**What needs to be done**
Going from the top of the data below, give again each line through the one containing "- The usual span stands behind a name", both ends kept.

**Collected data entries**
◆ ◆ ◆
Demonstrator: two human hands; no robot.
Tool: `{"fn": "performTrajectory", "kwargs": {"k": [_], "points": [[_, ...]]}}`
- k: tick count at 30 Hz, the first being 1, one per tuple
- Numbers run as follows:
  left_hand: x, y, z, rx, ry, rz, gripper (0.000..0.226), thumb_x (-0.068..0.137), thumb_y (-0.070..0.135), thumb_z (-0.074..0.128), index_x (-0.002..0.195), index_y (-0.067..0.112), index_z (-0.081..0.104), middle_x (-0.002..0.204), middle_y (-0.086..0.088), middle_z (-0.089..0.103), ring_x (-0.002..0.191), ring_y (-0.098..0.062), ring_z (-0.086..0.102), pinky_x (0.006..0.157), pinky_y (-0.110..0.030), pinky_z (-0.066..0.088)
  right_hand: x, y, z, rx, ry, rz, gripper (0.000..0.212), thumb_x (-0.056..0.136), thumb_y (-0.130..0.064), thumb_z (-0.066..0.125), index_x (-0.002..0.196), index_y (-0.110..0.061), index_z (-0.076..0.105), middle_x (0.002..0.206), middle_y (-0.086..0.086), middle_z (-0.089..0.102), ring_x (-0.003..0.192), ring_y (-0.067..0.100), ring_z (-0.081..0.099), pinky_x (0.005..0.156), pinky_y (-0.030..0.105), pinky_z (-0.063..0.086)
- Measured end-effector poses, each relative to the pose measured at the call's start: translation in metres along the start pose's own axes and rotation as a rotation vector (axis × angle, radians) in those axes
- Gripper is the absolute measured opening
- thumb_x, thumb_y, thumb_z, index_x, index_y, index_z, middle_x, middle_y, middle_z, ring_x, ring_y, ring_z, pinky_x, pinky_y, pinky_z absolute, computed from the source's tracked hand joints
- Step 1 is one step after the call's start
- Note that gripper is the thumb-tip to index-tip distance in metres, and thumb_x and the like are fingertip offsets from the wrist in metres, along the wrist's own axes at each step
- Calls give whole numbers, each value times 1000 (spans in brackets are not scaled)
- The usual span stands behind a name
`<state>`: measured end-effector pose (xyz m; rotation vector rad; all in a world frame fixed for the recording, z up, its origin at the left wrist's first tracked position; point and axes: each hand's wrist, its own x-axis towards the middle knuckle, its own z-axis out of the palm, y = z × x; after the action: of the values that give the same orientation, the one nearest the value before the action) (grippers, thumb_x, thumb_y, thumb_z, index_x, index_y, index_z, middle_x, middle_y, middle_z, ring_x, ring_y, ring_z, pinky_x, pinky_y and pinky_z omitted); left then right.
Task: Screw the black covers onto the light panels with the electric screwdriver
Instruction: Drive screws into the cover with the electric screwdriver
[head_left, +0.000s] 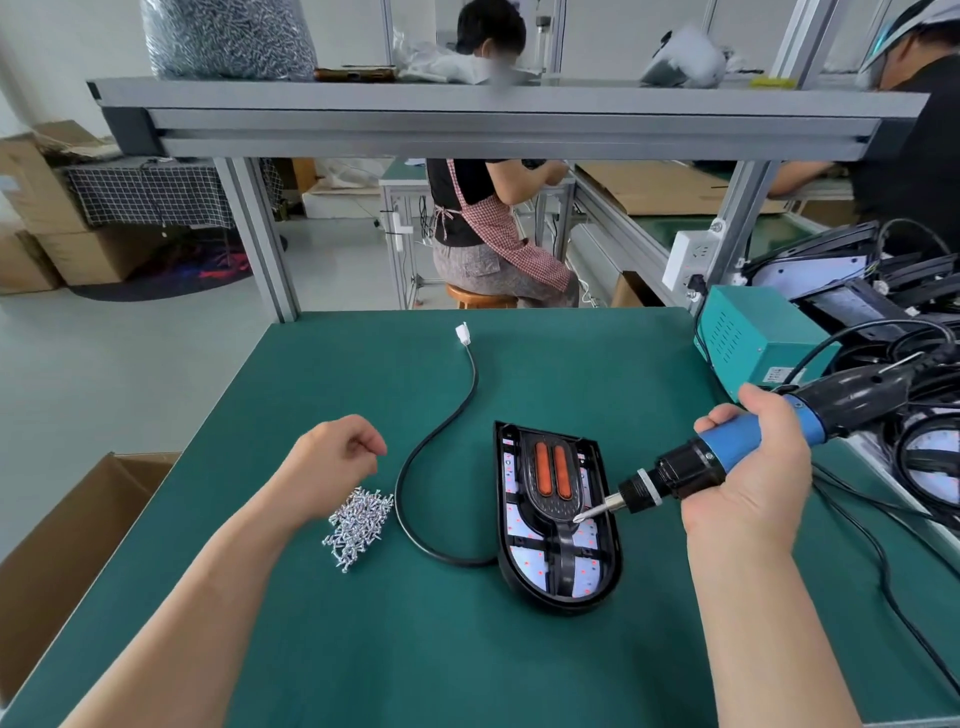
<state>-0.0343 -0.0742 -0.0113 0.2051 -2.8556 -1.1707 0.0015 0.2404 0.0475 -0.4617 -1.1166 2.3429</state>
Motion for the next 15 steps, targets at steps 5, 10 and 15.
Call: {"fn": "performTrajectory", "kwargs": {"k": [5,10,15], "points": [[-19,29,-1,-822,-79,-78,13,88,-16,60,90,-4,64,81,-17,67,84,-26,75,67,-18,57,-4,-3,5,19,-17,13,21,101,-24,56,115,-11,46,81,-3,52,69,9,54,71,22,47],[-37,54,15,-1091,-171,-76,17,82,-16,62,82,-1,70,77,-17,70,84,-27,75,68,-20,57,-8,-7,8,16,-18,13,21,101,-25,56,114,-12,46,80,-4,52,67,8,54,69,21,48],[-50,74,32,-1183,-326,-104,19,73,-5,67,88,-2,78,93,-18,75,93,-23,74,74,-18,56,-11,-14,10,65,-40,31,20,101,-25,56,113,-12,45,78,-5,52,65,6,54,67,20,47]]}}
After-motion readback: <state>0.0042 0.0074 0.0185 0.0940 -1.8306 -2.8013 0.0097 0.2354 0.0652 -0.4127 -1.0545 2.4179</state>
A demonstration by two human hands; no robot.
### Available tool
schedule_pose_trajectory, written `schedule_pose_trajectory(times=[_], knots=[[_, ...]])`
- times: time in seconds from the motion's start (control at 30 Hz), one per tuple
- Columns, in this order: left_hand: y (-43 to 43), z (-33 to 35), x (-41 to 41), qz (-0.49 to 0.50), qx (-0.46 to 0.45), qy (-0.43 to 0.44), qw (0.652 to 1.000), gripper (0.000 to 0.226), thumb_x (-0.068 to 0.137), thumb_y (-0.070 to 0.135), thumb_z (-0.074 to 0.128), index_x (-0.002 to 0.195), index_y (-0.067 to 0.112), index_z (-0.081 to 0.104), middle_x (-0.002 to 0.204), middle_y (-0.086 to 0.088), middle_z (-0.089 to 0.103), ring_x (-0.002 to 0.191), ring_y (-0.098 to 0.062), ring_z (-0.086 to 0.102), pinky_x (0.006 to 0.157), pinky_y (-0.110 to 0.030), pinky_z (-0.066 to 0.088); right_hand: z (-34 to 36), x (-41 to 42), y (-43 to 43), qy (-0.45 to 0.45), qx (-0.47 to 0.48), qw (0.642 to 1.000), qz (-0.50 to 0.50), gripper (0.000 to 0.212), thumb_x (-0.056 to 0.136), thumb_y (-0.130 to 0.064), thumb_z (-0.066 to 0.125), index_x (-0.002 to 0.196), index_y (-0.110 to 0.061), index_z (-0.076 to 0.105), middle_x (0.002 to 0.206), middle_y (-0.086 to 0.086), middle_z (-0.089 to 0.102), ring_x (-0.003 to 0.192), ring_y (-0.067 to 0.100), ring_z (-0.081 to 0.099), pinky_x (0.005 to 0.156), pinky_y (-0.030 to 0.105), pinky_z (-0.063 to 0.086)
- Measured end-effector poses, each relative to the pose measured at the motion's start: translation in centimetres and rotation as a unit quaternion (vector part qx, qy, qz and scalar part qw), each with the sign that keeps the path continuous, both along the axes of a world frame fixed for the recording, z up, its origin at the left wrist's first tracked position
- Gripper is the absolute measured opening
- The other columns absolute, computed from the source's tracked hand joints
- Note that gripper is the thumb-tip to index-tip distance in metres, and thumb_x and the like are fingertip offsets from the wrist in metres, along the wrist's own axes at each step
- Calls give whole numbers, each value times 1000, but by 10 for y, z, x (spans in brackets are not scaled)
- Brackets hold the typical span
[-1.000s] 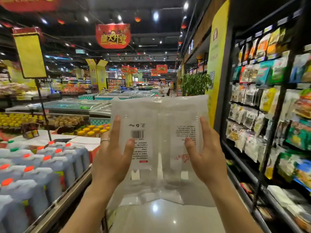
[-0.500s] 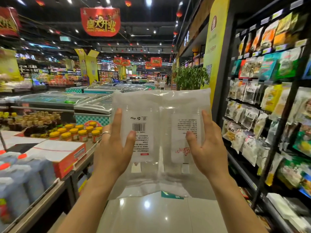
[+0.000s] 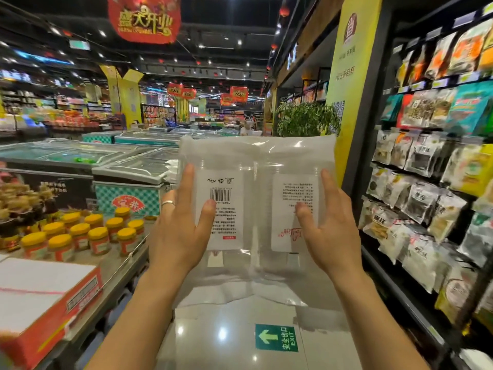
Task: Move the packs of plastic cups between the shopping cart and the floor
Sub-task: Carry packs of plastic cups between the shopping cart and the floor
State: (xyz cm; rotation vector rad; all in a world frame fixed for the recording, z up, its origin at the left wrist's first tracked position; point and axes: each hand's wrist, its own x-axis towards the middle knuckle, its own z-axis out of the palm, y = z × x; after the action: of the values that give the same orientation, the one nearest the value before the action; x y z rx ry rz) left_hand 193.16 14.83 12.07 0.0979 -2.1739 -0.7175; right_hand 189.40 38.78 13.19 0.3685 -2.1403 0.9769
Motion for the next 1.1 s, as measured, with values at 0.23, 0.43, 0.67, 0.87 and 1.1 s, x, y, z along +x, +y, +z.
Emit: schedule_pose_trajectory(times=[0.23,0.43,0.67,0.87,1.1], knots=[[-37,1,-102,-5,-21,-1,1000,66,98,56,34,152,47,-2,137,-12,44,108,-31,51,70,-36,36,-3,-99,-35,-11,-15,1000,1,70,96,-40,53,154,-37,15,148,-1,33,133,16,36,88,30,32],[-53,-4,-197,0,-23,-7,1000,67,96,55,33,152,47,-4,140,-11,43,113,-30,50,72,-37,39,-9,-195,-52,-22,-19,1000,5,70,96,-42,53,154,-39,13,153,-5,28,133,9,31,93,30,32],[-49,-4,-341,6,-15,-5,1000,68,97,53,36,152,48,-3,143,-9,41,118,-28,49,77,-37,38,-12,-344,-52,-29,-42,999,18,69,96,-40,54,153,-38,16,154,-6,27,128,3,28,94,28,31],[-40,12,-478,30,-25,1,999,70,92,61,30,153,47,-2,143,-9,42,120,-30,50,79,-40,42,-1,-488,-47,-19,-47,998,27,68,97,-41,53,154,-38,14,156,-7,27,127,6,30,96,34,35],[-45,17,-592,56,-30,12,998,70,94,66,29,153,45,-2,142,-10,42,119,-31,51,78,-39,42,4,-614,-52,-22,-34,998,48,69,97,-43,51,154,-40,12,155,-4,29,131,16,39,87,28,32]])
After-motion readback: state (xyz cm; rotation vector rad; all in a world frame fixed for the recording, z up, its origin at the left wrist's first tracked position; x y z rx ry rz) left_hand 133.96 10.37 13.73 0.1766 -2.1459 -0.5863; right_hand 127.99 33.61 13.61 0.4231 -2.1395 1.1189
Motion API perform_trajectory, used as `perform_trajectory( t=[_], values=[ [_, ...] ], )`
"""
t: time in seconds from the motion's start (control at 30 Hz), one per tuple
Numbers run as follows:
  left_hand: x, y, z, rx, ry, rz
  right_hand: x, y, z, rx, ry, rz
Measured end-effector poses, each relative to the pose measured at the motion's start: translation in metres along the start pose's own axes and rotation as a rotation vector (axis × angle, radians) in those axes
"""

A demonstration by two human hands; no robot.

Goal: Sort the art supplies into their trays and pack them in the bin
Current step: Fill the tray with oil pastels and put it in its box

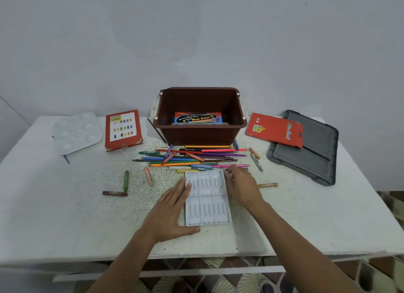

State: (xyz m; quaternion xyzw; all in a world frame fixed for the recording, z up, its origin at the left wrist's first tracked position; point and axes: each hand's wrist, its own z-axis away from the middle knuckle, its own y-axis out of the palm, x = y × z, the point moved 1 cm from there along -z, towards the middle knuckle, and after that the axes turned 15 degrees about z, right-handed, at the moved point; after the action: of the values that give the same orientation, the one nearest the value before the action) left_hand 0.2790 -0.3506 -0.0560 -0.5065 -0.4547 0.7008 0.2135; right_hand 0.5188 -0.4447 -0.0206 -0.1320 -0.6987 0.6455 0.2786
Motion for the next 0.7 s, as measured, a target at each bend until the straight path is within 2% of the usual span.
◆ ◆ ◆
**Answer section**
Demonstrator: two human hands; no robot.
Tool: `{"fn": "performTrajectory", "kwargs": {"k": [_], "points": [[_, ...]]}}`
- k: tick count at 30 Hz, the first being 1, one per tuple
- Numbers run as follows:
  left_hand: x, y, z, rx, ry, rz, gripper (0.000..0.226), thumb_x (-0.068..0.137), thumb_y (-0.070..0.135), thumb_z (-0.074..0.128), index_x (-0.002..0.195), index_y (-0.067..0.112), index_z (-0.081..0.104), middle_x (-0.002..0.204), middle_y (-0.086..0.088), middle_z (-0.089..0.103), ring_x (-0.002..0.191), ring_y (-0.098..0.062), ring_z (-0.086..0.102), pinky_x (0.006..0.157), pinky_y (-0.110..0.030), pinky_z (-0.066..0.088)
  right_hand: x, y, z, rx, ry, rz, gripper (0.000..0.212), thumb_x (-0.056..0.136), thumb_y (-0.130..0.064), thumb_z (-0.066..0.125), index_x (-0.002..0.196), index_y (-0.110..0.061), index_z (-0.076..0.105), middle_x (0.002..0.206), middle_y (-0.086..0.086), middle_z (-0.089..0.102), ring_x (-0.003..0.192), ring_y (-0.067..0.100), ring_z (-0.081..0.099), pinky_x (0.005..0.156), pinky_y (-0.030..0.105), pinky_z (-0.063..0.086)
- Measured end-effector poses, each relative to the pose measured at the call's start: translation in metres along the start pose's own axes and rotation as a rotation vector (axis × angle, radians) in those axes
- Gripper is the absolute measured opening
- thumb_x, thumb_y, thumb_z, index_x, index_y, index_z, middle_x, middle_y, middle_z, ring_x, ring_y, ring_z, pinky_x, pinky_y, pinky_z absolute, computed from the source's tracked hand joints
- Step 1 is one step after the call's start
- Note that gripper is the thumb-tip to index-tip distance in metres, and thumb_x and the like are fingertip offsets from the wrist in metres, along the wrist's own axes at each step
- Calls give whole numbers, each value times 1000 (spans in brackets are not scaled)
- The usual span stands behind a name

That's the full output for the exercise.